The Etymologicon was a book Giambattista Vico imagined, and if he'd had the support of Readers, he may have written it. It was a book that would give all the deepest roots of every word in every language, so the reader could travel back to the Beginning of human language. I found out recently that Mark Forsyth had written a book by that title (2011), with the intriguing subtitle, "A Circular Stroll Through The Hidden Connections of the English Language." It's only English, but I think Forsyth has me with "hidden connections." I'll get to it soon, or at least take a "stroll" through it.
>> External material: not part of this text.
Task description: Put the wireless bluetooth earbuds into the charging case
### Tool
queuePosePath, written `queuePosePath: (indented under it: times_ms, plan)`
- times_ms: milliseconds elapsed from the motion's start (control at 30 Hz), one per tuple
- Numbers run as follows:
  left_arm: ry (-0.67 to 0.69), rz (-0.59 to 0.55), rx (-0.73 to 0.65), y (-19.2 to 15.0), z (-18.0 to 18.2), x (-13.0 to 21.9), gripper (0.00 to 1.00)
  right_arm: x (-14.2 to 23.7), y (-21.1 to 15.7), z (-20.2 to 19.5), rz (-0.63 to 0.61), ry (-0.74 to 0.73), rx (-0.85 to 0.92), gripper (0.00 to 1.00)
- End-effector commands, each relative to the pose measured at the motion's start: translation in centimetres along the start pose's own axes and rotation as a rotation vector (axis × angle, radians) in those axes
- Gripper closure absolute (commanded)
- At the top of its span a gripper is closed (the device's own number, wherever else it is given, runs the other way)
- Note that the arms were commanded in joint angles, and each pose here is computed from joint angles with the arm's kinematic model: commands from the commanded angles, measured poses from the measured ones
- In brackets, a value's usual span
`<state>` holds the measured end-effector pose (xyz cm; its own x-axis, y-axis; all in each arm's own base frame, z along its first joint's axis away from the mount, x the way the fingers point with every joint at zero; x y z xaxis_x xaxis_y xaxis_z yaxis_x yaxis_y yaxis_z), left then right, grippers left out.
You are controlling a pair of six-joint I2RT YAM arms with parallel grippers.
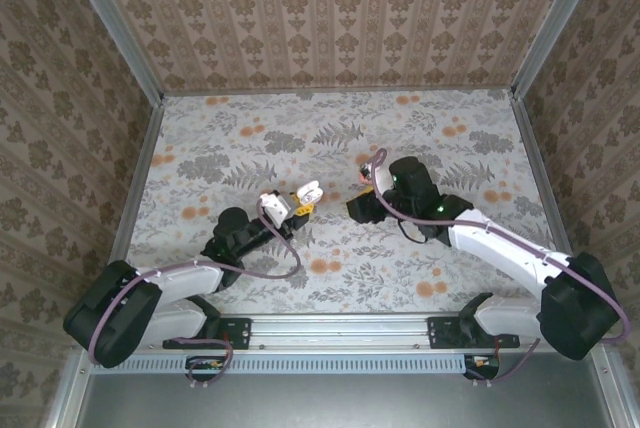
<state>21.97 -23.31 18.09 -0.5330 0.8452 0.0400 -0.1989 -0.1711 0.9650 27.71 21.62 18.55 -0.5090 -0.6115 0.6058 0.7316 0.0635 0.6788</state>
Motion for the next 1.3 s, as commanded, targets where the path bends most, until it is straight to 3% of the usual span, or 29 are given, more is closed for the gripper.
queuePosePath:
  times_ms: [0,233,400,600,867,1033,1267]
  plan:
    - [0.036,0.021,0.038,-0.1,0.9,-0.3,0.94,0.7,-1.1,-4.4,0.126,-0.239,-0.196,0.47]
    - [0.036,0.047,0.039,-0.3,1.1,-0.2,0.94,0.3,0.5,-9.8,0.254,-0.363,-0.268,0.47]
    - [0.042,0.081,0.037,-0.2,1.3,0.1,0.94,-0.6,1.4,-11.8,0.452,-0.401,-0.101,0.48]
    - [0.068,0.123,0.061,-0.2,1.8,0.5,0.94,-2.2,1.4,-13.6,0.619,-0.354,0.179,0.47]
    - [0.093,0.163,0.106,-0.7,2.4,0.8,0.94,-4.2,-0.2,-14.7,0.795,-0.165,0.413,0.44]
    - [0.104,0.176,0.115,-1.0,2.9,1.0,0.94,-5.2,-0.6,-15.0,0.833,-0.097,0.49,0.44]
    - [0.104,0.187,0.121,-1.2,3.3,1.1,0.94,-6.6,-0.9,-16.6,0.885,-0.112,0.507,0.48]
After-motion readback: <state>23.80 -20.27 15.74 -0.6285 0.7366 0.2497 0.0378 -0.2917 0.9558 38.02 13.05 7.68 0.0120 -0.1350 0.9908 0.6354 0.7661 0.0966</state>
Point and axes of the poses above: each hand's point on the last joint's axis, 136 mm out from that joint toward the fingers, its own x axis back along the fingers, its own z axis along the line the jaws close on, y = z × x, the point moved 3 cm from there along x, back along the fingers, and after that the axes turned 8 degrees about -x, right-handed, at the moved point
One of my favorite thinkers, Nassim Nicholas Taleb, doesn't like business books much. Neither do I. NNT gives us advice on reading: "With regular books, read the text and skip the footnotes; with academic books, read the footnotes and skip the text; and with business books, skip the text and footnotes." Bed of Procrustes, p.46. Also: "What we call 'business books' is an eliminative category invented by bookstores for writing that has no depth, no style, no empirical rigor, and no linguistic sophistication." (op.cit, 47)

I'd like to end yet another blog on books spew by returning to Prof. George Carlin, who thought a book called Doorway to Norway would be a good idea for a travel book to that country. (See Napalm and Silly Putty, p31)

11 comments:

Anonymous said...


this is the kind of thing that leads
to imaginary authors of imaginary
books and the reason such things are
necessary for our own imagination.

It also adds a wide tapestry in the
background of other works. The reach
of the cthulhu mythos in modern days
as just one example.

Just an odd question I've been in
the process of mulling over:
Does the embassy closing mean we
lost the war on terror, it was to
drive us out of the Islamic world ?

I also notice the Syrian rebels
all seem to have shiny new weapons.
Are we buying them so we can point to the horrible threat they are
to us ?

Can we get the fundamentalists to
move to Russia to continue their
anti-gay pogroms ?

Inquiring minds want to know. :^)

Cleveland Okie (Tom Jackson) said...

Here's a sentence from Philip Jose Farmer's novella, "Riders of the Purple Wage":

" 'Sexual Implications of the Charge of the Light Brigade' is so fascinating a book that Doctor Jespersen Joyce Bathymens, psycholinguist for the Federal Bureau of Group Reconfiguration and Intercommunicability, hates to stop reading."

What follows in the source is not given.